07.03.2013

Burgeoning Data Vexes Buy Side

07.03.2013
Terry Flanagan

Buy-side managers face an increasingly complex and difficult investment landscape, which demands more robust data management.

“There are a lot of factors driving this,” said Steve Cheng, global head of data management solutions at Rimes. “It is hard to get consistent long-term returns.  Asset managers increasingly have to invest in new asset classes, new instrument types and new markets.”

“Due to the lack of returns, asset managers are also looking at managing costs. Any solution that could help optimize the data that they’re using can help manage a significant cost base,” Cheng continued. “The final driver is increased regulatory oversight. There are also a lot of regulations, primarily on banks, and asset managers tend to get caught in the crossfire.”

The explosion of numbers and information from an ever-expanding number of feeds and tapes in recent has spawned the era of ‘big data,’ which is commonly defined as a collection of data sets so large and complex that traditional data-processing applications are insufficient.

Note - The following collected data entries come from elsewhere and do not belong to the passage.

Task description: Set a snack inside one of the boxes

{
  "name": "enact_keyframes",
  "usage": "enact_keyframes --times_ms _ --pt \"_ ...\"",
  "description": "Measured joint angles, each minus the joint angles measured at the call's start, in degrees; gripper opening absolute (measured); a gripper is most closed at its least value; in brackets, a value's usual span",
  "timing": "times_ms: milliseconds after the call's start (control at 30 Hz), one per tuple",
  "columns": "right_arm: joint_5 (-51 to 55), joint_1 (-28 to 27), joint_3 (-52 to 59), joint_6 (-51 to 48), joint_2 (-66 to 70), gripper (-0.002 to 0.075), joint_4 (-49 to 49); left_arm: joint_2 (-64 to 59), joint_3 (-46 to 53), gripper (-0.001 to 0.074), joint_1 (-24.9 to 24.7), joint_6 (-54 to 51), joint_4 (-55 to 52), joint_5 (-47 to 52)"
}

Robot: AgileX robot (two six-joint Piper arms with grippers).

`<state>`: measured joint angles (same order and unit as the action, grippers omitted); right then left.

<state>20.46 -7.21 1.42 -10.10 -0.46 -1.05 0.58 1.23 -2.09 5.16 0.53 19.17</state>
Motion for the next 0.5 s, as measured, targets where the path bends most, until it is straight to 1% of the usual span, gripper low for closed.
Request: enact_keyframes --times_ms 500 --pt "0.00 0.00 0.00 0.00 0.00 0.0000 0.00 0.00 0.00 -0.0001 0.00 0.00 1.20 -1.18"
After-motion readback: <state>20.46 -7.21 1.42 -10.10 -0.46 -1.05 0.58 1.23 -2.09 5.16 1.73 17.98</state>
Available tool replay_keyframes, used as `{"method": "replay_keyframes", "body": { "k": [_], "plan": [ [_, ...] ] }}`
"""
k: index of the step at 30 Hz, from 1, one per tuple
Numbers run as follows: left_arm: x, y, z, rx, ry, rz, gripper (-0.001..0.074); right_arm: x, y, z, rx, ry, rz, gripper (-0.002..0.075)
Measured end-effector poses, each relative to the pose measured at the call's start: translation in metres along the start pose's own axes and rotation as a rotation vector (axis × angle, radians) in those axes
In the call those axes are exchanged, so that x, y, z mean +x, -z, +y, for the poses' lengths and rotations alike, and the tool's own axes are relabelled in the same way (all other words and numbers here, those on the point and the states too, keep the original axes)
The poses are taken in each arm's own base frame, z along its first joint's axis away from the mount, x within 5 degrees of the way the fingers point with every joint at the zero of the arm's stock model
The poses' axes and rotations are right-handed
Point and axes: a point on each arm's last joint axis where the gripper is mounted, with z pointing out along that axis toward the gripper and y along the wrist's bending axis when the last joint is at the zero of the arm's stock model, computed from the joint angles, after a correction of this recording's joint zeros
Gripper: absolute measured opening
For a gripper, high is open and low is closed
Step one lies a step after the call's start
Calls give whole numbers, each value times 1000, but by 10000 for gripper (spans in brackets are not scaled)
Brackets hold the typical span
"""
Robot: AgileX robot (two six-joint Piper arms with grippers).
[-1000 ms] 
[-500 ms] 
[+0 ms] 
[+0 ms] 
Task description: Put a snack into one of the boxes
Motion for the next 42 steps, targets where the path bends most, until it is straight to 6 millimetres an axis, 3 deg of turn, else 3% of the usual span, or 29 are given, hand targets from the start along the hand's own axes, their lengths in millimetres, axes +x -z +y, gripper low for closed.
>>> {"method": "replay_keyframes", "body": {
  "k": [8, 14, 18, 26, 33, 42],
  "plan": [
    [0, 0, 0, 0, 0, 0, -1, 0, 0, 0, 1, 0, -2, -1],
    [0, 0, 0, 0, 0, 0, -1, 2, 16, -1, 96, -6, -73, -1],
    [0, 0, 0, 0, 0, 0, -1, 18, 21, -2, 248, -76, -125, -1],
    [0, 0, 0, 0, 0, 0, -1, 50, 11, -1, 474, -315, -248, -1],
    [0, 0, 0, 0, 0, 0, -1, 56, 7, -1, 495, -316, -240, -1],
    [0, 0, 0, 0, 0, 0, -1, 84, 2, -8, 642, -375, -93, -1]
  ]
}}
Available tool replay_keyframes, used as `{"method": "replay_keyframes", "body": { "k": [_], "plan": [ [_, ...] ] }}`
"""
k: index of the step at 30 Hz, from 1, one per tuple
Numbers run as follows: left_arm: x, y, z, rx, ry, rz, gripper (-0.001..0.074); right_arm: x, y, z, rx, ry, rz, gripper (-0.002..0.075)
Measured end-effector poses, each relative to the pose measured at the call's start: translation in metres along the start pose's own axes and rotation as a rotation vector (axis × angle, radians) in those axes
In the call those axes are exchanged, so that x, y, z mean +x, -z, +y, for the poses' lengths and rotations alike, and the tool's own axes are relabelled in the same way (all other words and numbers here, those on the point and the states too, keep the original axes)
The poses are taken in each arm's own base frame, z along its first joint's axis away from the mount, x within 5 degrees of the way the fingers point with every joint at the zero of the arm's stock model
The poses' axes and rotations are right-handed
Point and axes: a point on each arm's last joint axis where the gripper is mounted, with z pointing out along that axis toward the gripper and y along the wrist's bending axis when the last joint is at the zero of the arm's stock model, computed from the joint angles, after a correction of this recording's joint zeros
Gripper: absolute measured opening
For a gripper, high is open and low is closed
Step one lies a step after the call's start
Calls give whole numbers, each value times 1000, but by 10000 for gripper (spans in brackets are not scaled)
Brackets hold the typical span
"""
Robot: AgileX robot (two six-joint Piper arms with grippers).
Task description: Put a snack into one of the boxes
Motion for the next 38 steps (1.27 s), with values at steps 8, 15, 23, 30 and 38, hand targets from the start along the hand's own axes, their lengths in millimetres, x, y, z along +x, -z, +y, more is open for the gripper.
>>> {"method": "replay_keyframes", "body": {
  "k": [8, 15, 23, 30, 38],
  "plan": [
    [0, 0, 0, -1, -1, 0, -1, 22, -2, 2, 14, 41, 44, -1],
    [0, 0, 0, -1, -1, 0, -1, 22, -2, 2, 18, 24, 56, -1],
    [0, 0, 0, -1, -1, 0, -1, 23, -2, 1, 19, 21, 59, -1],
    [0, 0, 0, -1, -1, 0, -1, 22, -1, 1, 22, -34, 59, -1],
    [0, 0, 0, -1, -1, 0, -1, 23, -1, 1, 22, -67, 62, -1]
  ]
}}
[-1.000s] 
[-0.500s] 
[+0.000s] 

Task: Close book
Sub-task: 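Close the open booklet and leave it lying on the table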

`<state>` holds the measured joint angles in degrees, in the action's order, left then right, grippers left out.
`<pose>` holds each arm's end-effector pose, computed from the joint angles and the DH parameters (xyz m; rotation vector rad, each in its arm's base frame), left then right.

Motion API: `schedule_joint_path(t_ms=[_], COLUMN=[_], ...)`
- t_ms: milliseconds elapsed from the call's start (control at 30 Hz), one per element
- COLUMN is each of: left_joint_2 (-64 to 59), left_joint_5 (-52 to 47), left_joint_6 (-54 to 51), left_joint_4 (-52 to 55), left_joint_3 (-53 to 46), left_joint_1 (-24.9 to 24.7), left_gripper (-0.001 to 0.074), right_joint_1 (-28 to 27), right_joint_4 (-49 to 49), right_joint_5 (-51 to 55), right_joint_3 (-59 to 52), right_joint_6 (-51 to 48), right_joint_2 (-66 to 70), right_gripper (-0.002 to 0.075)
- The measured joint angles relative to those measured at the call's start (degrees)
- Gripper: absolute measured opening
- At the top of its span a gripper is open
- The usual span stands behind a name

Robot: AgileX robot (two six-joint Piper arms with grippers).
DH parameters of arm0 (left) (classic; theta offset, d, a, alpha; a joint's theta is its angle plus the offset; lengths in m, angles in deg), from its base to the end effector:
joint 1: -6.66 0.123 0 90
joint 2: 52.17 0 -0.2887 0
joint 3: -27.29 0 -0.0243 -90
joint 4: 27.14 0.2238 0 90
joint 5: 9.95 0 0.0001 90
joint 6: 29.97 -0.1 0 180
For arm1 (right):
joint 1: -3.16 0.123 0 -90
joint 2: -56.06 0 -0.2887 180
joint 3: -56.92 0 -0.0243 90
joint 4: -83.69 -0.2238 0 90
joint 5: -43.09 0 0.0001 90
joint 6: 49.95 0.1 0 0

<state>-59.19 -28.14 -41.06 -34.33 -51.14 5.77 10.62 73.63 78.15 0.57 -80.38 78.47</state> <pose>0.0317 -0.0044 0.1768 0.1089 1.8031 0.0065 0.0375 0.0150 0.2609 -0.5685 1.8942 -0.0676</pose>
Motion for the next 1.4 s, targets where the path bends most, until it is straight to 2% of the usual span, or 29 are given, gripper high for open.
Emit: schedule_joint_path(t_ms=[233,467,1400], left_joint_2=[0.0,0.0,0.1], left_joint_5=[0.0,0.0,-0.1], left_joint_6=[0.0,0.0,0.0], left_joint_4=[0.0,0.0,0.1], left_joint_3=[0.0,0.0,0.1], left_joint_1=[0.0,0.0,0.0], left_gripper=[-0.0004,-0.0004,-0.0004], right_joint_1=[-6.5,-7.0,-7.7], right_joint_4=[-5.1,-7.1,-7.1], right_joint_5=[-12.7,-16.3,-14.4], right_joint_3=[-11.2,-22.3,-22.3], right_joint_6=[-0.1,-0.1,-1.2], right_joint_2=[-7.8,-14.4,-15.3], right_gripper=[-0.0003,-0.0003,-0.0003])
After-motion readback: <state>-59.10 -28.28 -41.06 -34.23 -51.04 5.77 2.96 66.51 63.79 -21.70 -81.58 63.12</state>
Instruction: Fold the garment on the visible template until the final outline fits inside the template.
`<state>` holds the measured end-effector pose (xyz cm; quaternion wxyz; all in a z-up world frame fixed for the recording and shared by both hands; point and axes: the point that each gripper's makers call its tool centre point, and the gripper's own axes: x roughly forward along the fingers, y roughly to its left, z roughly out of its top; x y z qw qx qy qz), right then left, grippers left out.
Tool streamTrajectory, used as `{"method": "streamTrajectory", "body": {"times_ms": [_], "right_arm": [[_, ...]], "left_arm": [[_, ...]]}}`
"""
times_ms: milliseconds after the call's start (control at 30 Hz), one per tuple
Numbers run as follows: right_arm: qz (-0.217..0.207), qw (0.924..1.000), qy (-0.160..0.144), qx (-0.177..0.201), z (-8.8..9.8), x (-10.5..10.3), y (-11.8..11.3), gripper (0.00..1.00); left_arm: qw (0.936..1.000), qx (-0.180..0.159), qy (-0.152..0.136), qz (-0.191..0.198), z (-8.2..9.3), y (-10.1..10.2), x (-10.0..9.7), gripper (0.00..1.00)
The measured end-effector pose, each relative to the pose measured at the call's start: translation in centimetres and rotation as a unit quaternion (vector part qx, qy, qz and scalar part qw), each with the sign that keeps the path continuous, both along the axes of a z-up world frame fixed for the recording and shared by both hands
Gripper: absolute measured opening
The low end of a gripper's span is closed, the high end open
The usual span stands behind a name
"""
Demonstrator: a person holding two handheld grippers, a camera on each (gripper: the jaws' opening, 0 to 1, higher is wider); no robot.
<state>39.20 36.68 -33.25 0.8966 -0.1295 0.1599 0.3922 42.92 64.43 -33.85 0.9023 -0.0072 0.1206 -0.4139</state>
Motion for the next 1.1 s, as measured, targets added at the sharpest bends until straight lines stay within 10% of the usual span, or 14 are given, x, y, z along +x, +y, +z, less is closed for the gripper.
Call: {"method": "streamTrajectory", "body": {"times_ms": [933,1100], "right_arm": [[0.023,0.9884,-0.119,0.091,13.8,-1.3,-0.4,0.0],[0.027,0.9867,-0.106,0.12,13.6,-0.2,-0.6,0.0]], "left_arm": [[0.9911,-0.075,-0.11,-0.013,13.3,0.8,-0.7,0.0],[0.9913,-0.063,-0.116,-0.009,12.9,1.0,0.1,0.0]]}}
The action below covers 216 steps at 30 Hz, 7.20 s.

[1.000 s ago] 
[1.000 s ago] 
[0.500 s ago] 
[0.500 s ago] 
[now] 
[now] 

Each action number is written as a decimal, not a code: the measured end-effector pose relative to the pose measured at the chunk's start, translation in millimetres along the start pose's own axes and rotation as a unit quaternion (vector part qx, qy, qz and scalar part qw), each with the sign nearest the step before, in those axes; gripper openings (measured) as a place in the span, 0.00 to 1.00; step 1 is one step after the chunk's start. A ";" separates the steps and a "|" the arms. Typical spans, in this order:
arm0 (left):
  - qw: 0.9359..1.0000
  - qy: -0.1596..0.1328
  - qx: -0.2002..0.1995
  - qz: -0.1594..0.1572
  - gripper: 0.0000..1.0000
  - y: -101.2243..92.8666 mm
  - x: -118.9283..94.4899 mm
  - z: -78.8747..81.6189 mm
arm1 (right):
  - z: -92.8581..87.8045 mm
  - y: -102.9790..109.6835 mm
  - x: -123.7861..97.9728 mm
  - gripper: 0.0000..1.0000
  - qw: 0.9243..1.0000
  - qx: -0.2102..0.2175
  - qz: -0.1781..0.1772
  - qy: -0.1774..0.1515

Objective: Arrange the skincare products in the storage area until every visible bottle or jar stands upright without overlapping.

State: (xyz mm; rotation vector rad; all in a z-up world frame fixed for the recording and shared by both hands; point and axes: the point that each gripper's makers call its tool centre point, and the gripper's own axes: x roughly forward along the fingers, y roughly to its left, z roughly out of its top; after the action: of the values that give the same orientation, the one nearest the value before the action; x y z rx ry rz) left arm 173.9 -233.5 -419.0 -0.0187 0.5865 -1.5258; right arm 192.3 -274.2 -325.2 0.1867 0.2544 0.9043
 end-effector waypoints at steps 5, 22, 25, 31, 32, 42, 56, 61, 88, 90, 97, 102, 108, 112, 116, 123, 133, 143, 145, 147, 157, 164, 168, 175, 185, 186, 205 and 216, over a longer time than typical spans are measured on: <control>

New York-based Rimes provides a service that allows asset managers to better manage their market data. “We take over the functions that would quite often be done internally within a firm in terms of doing the validations and corrections, and transforming, storing, and distributing the data,” said Cheng.

One area of focus for Rimes is managing security master data, a foundational data set that underlies all of a firm’s investment processes. This comprehensive approach trumps one-off solutions, Cheng indicated.

“Some firms have a series of short-term interim fixes and this tends to lead to ‘siloed’, duplicated data stores and duplicated operations which become inefficient and expensive, and also hard to control and manage,” Cheng said.

Other buy-side firms may adopt a sell-side data-management model, i.e. taking a heavyweight data-processing solution and implementing global enterprise data management tool like a data warehouse. However, such an approach may not work effectively or deliver promised savings because buy side and sell side data needs are very different, Cheng said.

“The sell side has a much larger universe — theoretically it can be almost anything that’s tradable,” Cheng said. “Even the largest asset manager has a much smaller, more focused universe.”

Security master data services can be most suitable for investment firms with some complexity in their holdings, perhaps across asset classes of geographic markets, Cheng said; the appeal isn’t necessarily correlated with the size of assets under management.